Chair Janet Yellen said the Federal Reserve still expects to raise
interest rates gradually while making it clear that continued market turmoil could throw the
central bank off course from the multiple increases that policy makers have forecast for 2016. “Financial conditions in the United States have recently become less supportive of growth,” Yellen said in testimony prepared for delivery Wednesday before the House Financial Services Committee in Washington.
“These developments, if they prove persistent, could weigh on the outlook for economic activity and the labor market.” With her testimony on Wednesday, Yellen joined Vice Chairman Stanley Fischer and other senior Fed officials in declaring it’s too soon to tell whether sharp drops in stocks, oil prices and some bond yields represent passing volatility or reflect worsening global economic fundamentals that will dampen growth and
inflation in the U.S. “
The FOMC anticipates that economic conditions will evolve in a manner that will warrant only gradual increases in the federal funds rate,” Yellen said, repeating language from the committee’s January statement almost verbatim.

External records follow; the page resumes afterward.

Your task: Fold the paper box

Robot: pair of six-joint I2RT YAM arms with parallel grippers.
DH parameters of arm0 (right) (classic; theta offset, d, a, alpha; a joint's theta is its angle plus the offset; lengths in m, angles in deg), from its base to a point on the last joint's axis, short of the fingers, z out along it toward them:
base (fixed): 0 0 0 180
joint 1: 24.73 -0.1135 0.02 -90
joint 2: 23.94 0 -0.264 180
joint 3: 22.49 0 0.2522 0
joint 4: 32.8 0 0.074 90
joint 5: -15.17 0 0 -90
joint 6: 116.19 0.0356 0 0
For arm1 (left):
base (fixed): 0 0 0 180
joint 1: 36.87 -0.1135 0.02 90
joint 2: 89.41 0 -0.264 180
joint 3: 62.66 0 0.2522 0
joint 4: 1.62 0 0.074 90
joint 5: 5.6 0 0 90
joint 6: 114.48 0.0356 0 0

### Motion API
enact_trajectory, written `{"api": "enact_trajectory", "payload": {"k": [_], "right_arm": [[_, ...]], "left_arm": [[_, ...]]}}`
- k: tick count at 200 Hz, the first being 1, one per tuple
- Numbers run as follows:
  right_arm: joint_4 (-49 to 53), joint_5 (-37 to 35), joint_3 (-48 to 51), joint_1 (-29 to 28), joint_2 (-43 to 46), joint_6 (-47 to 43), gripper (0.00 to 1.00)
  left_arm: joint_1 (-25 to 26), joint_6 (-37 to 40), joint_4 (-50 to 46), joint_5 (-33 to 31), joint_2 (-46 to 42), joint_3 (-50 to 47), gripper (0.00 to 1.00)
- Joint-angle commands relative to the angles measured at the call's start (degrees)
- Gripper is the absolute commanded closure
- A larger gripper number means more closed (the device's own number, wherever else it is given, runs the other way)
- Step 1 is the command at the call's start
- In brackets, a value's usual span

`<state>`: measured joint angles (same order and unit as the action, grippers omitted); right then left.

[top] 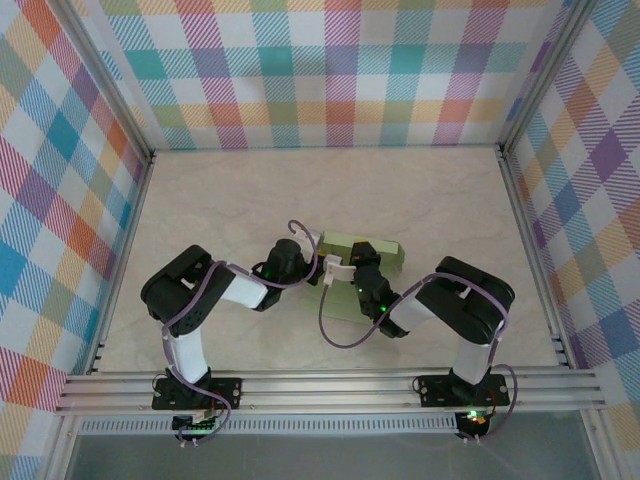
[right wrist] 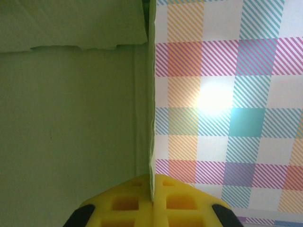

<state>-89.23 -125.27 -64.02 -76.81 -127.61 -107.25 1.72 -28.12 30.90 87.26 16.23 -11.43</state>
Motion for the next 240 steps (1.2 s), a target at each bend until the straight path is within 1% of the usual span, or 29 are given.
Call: {"api": "enact_trajectory", "payload": {"k": [1, 67, 95, 145, 182, 204, 213, 220, 240], "right_arm": [[0.3, 3.5, -0.6, -2.1, -2.0, 0.1, 1.00], [-0.5, 2.9, -0.9, -2.5, -3.4, 0.2, 1.00], [-0.6, 2.8, -1.1, -2.6, -4.1, 0.2, 1.00], [-1.0, 2.5, -1.2, -2.8, -5.2, 0.2, 1.00], [-0.9, 2.4, -1.3, -2.9, -5.0, 0.2, 1.00], [-0.8, 2.4, -1.6, -2.9, -4.9, 0.2, 1.00], [-0.7, 2.4, -1.6, -2.9, -4.9, 0.2, 0.97], [-0.8, 2.4, -1.7, -2.9, -4.7, 0.4, 0.96], [-0.4, 2.3, -1.9, -2.8, -3.9, 1.1, 0.93]], "left_arm": [[1.4, -3.1, 2.5, -1.9, 1.4, 2.5, 0.77], [1.5, -6.0, 2.5, -2.3, 2.2, 3.7, 0.76], [1.4, -6.6, 2.5, -2.1, 2.4, 4.1, 0.80], [1.4, -8.3, 1.7, -1.7, 2.9, 5.2, 0.84], [1.5, -8.8, 1.3, -1.8, 3.7, 5.7, 0.94], [1.5, -8.8, 0.9, -1.8, 3.8, 5.9, 0.97], [1.5, -8.8, 0.4, -1.9, 3.8, 6.0, 0.99], [1.5, -8.5, 0.0, -2.0, 3.7, 6.1, 1.00], [1.5, -8.2, -0.6, -2.5, 3.7, 6.0, 1.00]]}}
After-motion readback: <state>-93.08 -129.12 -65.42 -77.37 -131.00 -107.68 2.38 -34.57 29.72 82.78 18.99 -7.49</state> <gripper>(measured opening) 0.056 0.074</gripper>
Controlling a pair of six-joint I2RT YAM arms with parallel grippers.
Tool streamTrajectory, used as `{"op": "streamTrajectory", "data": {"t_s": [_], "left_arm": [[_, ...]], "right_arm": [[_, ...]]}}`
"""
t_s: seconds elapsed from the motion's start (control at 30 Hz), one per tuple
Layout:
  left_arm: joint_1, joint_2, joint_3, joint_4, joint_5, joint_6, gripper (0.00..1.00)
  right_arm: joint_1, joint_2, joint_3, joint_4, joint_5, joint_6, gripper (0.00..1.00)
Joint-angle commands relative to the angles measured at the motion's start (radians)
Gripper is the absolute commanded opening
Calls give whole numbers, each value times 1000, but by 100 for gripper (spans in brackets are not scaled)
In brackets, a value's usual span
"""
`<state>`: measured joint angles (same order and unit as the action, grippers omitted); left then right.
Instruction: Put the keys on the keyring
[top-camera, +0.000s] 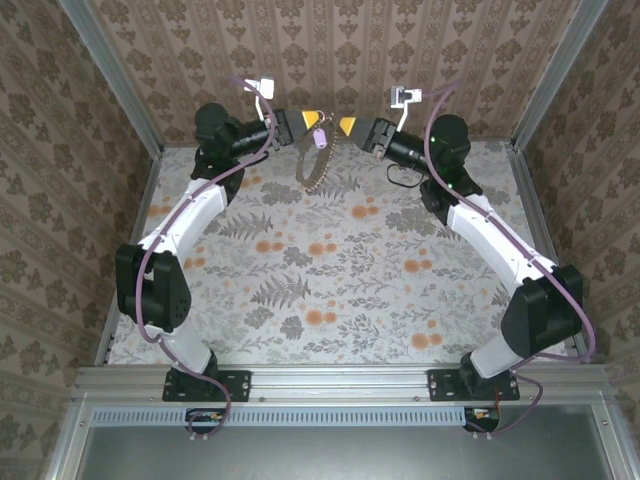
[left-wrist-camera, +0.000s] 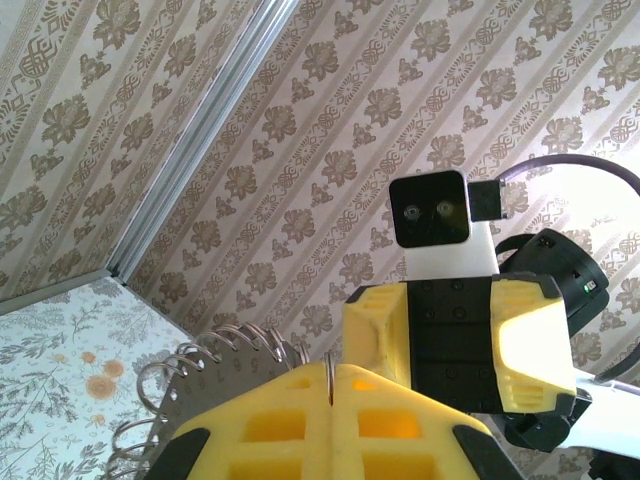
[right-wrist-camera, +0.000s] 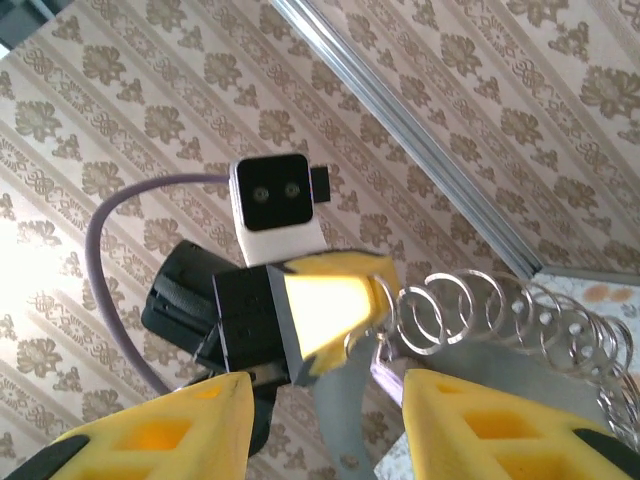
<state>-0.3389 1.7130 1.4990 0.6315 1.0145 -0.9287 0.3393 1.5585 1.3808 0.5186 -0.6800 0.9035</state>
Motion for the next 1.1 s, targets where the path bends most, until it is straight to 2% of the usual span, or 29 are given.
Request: {"op": "streamTrajectory", "data": {"t_s": [0.0,0.3,1.07], "left_arm": [[1,-33,2,62,-13,-21,0],[0,-34,-1,65,-11,-21,0],[0,-34,-3,76,-12,-27,0]], "right_arm": [[22,40,51,70,35,57,44],[42,87,81,92,37,74,40],[61,154,129,95,29,88,37]]}}
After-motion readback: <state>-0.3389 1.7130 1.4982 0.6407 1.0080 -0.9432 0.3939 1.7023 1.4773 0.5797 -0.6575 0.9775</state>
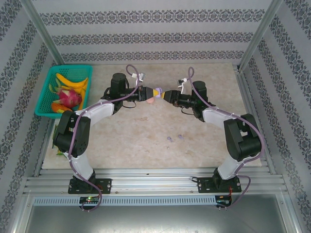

Yellen noted that U.S. economic growth in 2015 slowed to an estimated 1.75 percent, restrained especially by the impact of a strengthened dollar on exporters. Still, she said, household spending had gotten a boost from lower fuel prices and steady jobs growth, a trend she expected will continue. “Ongoing employment gains and faster wage growth should support the growth of real incomes and therefore consumer spending, and global economic growth should pick up over time, supported by highly accommodative monetary policies abroad,” Yellen said.